• _WHAT TO DO_: When "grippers" occurs in a line of the material, copy that line.
##############################
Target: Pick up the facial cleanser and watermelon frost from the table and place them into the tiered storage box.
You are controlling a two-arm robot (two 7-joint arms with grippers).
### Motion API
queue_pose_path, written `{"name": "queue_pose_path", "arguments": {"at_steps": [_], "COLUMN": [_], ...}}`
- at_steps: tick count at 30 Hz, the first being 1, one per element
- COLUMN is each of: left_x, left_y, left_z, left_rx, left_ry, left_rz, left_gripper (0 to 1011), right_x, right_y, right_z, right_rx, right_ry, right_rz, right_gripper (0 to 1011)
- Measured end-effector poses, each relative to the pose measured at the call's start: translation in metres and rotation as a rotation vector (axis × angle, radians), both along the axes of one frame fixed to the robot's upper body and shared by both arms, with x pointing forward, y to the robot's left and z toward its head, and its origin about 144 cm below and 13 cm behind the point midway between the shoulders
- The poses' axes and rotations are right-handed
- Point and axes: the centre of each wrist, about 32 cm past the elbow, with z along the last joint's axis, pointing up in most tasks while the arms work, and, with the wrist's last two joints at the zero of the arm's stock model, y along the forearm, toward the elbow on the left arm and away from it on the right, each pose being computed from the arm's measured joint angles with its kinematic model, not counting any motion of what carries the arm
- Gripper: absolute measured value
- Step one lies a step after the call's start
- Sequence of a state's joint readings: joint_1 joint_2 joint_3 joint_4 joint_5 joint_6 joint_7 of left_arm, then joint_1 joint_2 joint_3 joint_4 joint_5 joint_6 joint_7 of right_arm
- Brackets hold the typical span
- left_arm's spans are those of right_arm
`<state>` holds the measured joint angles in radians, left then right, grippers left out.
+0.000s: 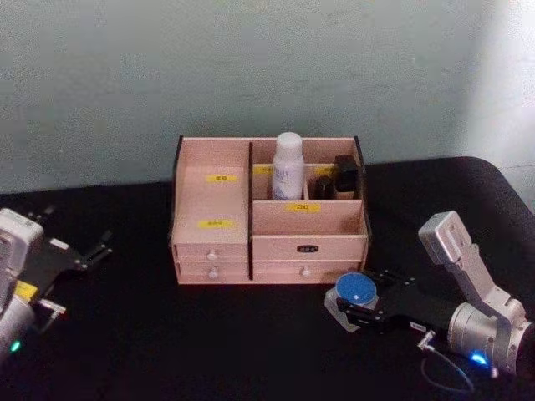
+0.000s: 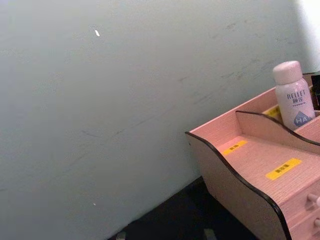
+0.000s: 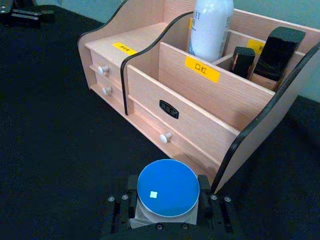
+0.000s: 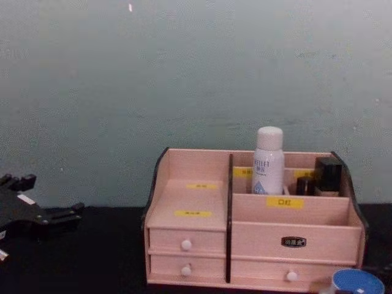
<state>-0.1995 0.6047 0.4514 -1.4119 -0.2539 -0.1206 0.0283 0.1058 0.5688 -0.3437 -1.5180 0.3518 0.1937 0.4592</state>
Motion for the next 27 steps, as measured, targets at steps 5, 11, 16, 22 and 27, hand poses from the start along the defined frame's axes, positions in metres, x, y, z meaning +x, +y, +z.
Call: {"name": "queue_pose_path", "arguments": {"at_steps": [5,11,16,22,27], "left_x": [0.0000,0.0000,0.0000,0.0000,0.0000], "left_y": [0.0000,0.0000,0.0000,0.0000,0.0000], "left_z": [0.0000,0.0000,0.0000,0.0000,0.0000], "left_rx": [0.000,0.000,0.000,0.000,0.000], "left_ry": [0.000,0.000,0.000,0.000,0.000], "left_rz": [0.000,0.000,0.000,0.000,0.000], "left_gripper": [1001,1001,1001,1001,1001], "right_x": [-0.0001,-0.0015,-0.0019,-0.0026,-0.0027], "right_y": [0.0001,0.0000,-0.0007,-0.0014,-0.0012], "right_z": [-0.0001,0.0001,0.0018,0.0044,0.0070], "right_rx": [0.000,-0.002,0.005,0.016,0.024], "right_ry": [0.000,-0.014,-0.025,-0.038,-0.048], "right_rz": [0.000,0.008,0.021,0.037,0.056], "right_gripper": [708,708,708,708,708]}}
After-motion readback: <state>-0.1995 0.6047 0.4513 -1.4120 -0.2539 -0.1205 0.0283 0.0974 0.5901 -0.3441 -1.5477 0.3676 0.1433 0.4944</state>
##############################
• _EXPECTED ANSWER_:
You are controlling a two-arm robot (two 7-joint arms with grippers).
`<state>` holds the measured joint angles in radians, left then right, grippers left out.

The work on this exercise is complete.